Task instructions
Locate the lines of the listing below that hold "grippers", then copy each of them.

—————

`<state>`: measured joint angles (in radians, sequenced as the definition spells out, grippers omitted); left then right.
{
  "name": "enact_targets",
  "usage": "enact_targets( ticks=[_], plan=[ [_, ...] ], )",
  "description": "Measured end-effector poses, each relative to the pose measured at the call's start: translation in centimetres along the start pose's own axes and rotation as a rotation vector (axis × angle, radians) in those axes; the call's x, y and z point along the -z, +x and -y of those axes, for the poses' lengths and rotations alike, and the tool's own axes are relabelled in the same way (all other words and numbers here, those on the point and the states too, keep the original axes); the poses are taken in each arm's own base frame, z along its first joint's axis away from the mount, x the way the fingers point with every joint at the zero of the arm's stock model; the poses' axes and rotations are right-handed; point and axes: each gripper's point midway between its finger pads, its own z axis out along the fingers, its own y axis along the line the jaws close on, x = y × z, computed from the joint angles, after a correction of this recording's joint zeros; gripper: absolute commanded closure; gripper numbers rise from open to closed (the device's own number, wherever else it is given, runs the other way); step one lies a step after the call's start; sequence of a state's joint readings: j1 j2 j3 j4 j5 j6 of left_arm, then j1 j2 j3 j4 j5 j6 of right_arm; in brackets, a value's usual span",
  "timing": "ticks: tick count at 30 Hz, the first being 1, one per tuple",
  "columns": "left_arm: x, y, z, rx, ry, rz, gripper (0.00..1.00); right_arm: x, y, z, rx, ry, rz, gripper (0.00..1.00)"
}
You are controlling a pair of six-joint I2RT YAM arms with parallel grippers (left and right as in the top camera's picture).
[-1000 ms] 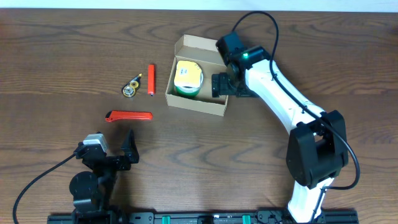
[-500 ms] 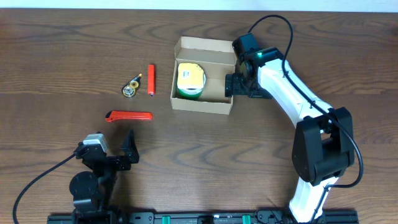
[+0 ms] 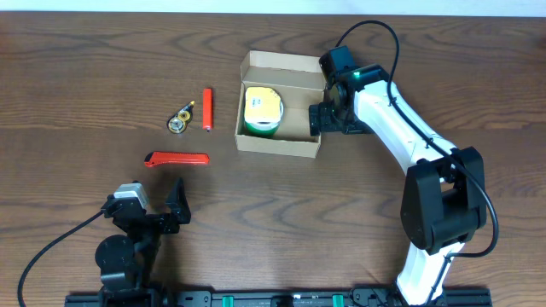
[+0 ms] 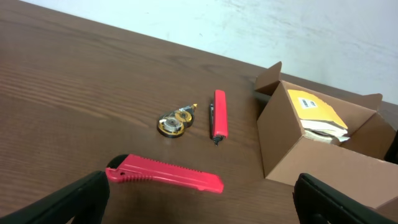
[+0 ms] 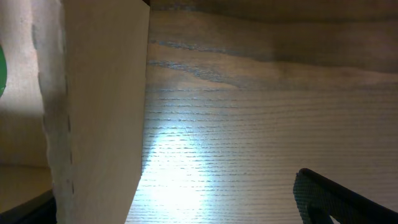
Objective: Pack container
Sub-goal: 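Withdraw the right gripper and raise the left arm toward the table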
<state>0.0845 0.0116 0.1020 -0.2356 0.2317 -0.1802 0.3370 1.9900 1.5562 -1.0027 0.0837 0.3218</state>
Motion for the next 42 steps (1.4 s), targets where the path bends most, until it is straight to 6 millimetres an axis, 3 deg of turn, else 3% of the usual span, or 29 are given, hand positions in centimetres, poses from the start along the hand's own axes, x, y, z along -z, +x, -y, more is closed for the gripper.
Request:
enact_targets(
  ticks=[17,24,27,32,36,39,42],
  plan=[
    [0.0,0.0,0.0,0.0,0.0,0.0,0.05,0.1,-0.3,1.6,0.04,0.091,0.017,0.01],
    [0.0,0.0,0.0,0.0,0.0,0.0,0.05,0.5,-0.3,0.7,0.051,0.037,0.024,0.01],
    [0.0,0.0,0.0,0.0,0.0,0.0,0.05,2.8,-0.8,0.0,0.06,-0.025,0.075,0.01],
    [0.0,0.0,0.1,0.0,0.008,-0.001,0.05,10.9,-2.0,-0.3,0.114,-0.16,0.275,0.01],
    [0.0,0.2,0.9,0.004,0.05,-0.011,0.05,17.1,-0.6,0.5,0.174,-0.206,0.397,0.01],
    [0.2,0.6,1.3,0.015,0.076,-0.038,0.04,19.9,1.0,1.0,0.226,-0.215,0.444,0.01],
    [0.7,0.9,1.2,0.02,0.054,-0.094,0.04,21.2,2.7,1.5,0.285,-0.21,0.447,0.01]
  ],
)
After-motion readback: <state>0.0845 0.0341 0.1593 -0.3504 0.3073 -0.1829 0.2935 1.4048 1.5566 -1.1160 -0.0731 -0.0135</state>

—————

Response area
`<state>`: measured joint angles (in radians, sequenced as the definition spells out, grippers omitted); left then right.
You are controlling a pair of six-joint I2RT YAM arms with parallel grippers (left and right as in the top camera's picture).

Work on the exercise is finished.